Relation between Energy, Power, and Time

Image description: Power corresponds to the rate at which energy is transferred or converted. Image source: astronoo.com

What is Energy?

In physics, energy is the capacity of a system to do work, that is, to cause a displacement under the action of a force. It exists in various forms: kinetic, potential, thermal, chemical, electrical, or gravitational.

Power: A Dynamic Concept

Power corresponds to the rate at which energy is transferred or converted. Mathematically, it is defined by the following relation:

P = E / t or Power = \(\frac{\text{Energy}}{\text{Time}}\)
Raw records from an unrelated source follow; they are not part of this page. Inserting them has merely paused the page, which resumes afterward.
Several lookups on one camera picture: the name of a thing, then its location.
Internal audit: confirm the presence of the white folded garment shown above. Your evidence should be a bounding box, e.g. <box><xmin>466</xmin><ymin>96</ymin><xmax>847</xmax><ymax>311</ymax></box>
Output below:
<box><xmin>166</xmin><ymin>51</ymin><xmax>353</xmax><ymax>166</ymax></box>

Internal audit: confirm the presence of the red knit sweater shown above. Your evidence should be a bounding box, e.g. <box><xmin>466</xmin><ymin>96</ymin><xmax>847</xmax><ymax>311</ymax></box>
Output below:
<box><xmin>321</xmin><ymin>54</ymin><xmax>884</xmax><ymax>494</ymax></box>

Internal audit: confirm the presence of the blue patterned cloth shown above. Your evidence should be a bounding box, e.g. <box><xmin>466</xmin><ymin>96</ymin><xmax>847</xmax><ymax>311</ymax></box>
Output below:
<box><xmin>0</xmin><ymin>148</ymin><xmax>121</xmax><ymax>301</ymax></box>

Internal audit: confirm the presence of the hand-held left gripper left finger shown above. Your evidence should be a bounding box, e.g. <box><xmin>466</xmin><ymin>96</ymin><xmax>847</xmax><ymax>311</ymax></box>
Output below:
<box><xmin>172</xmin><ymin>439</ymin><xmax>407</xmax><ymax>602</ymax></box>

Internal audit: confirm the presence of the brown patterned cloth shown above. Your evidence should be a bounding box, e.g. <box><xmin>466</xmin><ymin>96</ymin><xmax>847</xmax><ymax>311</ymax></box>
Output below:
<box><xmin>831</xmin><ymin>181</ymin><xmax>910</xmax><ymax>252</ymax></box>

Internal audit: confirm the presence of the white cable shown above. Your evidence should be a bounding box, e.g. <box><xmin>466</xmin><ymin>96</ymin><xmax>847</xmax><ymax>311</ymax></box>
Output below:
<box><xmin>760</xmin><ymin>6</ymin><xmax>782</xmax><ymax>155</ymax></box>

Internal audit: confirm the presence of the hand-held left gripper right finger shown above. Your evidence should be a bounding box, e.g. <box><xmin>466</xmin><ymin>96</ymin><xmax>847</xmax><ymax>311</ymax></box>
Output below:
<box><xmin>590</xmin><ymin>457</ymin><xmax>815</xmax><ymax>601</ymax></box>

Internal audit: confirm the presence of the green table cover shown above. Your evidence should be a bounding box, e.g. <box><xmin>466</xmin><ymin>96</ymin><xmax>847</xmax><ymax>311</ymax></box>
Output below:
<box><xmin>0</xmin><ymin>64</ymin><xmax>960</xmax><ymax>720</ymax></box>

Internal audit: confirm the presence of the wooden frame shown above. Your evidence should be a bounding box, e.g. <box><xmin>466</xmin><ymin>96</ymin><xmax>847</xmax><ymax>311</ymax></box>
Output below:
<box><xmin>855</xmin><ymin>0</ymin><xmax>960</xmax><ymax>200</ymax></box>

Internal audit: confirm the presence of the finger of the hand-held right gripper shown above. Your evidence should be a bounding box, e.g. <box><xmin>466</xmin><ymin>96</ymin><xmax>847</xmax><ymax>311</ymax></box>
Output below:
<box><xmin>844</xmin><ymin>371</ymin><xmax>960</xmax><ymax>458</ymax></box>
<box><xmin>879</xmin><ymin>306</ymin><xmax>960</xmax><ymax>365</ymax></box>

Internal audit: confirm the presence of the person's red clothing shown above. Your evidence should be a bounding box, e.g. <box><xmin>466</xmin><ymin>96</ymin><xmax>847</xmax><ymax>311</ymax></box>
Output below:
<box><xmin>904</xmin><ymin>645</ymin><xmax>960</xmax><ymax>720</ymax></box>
where P represents power in watts (W), E energy in joules (J), and t time in seconds (s).

Concrete Example: Electric Heating

Consider an electric heater with a power of 1000 W. This means it consumes 1000 J of energy per second. If this heater operates for 1 hour (3600 seconds), the total energy consumed is:

E = P × t = 1000 W × 3600 s = 3,600,000 J (or 1 kWh)
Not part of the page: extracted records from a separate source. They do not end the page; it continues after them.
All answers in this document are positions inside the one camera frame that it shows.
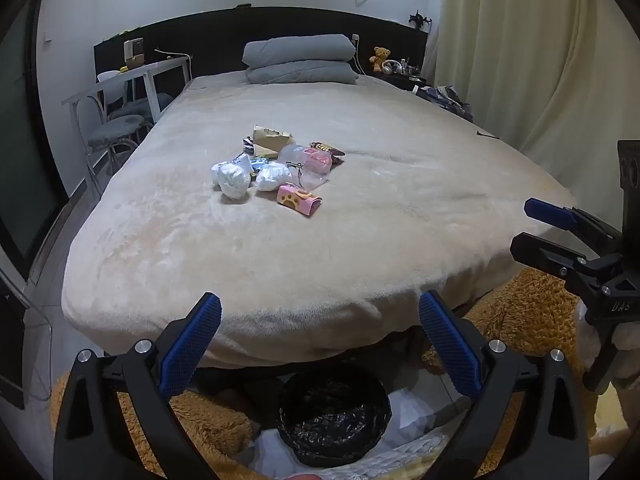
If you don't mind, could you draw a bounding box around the crumpled brown paper bag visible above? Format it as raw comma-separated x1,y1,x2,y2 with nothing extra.
251,124,296,157

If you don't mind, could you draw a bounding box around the grey pillow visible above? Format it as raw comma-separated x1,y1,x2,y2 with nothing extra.
242,34,357,68
246,60,360,86

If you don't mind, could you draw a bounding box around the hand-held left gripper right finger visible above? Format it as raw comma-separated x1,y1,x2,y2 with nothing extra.
418,290,591,480

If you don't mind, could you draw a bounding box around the black bagged trash bin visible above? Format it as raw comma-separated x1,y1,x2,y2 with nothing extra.
276,362,393,468

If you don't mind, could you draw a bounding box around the white lace cloth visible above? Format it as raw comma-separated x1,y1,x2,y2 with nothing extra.
345,392,456,480

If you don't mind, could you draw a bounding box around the patterned cloth pile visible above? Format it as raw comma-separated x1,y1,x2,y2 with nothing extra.
416,85,474,122

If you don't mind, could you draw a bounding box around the dark red snack packet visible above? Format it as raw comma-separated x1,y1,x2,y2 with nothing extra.
309,141,346,165

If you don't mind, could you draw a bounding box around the pink yellow snack wrapper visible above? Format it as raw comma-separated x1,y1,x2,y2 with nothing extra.
276,184,322,219

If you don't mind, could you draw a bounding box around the dark glass door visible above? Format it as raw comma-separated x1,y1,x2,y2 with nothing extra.
0,0,71,281

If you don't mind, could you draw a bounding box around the black headboard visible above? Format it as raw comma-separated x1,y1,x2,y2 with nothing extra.
94,6,431,106

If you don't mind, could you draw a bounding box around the tan box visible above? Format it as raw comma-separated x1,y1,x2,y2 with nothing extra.
123,38,146,69

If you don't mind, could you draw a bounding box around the dark nightstand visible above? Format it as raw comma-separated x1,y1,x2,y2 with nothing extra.
375,67,429,92

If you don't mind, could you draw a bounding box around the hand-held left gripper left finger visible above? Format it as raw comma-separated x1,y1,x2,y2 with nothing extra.
52,291,223,480

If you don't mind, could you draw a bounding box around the white table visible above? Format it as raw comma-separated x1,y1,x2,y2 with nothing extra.
62,56,194,127

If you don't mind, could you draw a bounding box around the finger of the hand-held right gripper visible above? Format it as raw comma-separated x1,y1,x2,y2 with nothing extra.
510,232,622,287
524,198,624,257

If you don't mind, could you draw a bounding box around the brown fluffy cloth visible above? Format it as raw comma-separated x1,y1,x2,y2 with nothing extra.
49,267,640,480

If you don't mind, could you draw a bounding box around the clear bottle with pink label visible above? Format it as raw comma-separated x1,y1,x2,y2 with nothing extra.
276,144,335,192

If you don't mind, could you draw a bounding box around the white plastic bag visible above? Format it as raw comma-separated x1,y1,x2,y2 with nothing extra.
255,162,293,193
210,160,252,201

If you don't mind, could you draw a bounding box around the brown teddy bear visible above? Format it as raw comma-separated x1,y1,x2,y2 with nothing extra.
369,46,392,75

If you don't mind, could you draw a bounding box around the white chair with grey cushion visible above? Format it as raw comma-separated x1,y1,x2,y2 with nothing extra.
97,71,174,122
75,94,144,197

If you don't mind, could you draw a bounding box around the cream curtain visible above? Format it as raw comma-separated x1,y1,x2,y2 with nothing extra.
425,0,640,211
Relationship between Time and Efficiency

The efficiency of electric heating is defined as the ratio of useful energy supplied (heat emitted) to electrical energy consumed:

\(\Large \eta = \frac{E_{\text{useful}}}{E_{\text{consumed}}}\)
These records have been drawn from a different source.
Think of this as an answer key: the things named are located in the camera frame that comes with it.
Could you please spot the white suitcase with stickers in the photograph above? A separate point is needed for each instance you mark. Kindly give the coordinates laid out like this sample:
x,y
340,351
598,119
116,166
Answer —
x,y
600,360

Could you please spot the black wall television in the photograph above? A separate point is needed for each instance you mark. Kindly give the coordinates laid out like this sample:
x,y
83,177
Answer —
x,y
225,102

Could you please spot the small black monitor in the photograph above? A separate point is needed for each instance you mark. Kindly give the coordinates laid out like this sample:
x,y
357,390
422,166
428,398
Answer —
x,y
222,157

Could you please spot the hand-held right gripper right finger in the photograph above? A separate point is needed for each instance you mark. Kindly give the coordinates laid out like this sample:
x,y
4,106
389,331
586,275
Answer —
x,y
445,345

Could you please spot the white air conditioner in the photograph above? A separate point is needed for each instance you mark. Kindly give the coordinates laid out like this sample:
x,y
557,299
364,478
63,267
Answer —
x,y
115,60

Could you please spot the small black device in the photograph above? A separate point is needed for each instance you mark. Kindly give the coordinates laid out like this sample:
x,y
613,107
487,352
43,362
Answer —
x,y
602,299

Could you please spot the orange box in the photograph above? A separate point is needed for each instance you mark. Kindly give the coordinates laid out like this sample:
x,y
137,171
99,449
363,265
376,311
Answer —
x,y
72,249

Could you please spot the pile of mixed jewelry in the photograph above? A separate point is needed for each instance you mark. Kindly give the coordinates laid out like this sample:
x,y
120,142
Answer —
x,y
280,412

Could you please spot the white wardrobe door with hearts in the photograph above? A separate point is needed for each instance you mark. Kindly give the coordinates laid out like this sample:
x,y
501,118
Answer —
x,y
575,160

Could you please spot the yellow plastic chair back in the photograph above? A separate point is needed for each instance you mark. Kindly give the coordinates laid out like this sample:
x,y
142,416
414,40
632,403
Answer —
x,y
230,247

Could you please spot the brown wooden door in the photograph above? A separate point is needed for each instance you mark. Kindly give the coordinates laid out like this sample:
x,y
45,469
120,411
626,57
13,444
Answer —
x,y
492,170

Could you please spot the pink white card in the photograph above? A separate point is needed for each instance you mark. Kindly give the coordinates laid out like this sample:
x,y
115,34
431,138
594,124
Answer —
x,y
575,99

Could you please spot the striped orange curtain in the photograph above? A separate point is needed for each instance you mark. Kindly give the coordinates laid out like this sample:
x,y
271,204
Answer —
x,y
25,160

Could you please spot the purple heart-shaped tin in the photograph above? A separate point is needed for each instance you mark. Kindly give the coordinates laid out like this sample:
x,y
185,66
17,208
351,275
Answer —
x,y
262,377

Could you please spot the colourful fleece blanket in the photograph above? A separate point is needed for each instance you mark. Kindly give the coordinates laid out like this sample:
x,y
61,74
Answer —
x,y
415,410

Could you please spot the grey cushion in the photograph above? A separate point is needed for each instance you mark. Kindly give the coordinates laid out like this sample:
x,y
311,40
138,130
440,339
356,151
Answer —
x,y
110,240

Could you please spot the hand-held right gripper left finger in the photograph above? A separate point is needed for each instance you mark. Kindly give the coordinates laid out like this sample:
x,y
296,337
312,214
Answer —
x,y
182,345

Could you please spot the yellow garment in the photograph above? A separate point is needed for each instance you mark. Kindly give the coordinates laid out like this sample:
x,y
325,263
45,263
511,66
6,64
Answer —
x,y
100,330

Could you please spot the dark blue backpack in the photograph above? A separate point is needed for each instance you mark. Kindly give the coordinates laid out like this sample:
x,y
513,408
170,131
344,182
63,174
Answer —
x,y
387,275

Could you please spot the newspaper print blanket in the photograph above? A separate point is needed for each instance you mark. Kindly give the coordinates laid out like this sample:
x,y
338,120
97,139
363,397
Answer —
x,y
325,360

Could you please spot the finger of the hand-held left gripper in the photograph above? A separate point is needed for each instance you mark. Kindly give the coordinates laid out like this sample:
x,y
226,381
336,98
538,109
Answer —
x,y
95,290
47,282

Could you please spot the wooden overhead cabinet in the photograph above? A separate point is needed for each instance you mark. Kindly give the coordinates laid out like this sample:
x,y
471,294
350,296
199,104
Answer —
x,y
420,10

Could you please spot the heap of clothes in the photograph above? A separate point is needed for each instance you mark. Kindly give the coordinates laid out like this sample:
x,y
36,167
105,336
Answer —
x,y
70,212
In conventional electric heating (resistive), the efficiency is close to 100% (η≈1) because almost all electrical energy is converted into heat.

However, for systems such as heat pumps (HPs), time plays a crucial role in efficiency.

A HP can deliver several times the energy consumed by drawing heat from the air or ground, resulting in a Coefficient of Performance (COP) greater than 1.

For example, if a HP consumes electrical energy of \( E_{\text{consumed}} = 1 \, kWh \) and delivers useful energy of \( E_{\text{useful}} = 3 \, kWh \) in the form of heat, then the Coefficient of Performance is given by:

\[COP = \frac{E_{\text{useful}}}{E_{\text{consumed}}} = \frac{3 \, kWh}{1 \, kWh} = 3\]

In this example, the HP delivers useful energy three times greater than the electrical energy consumed, by capturing freely available heat from the external environment.

ATTENTION: The HP does not "create" energy but transfers heat from an external source (air, water, ground) to the interior. The additional energy comes from capturing this environmental heat.

This example shows how energy, power, and time are intrinsically linked. Understanding these relationships is fundamental in various fields ranging from domestic energy to heavy industry.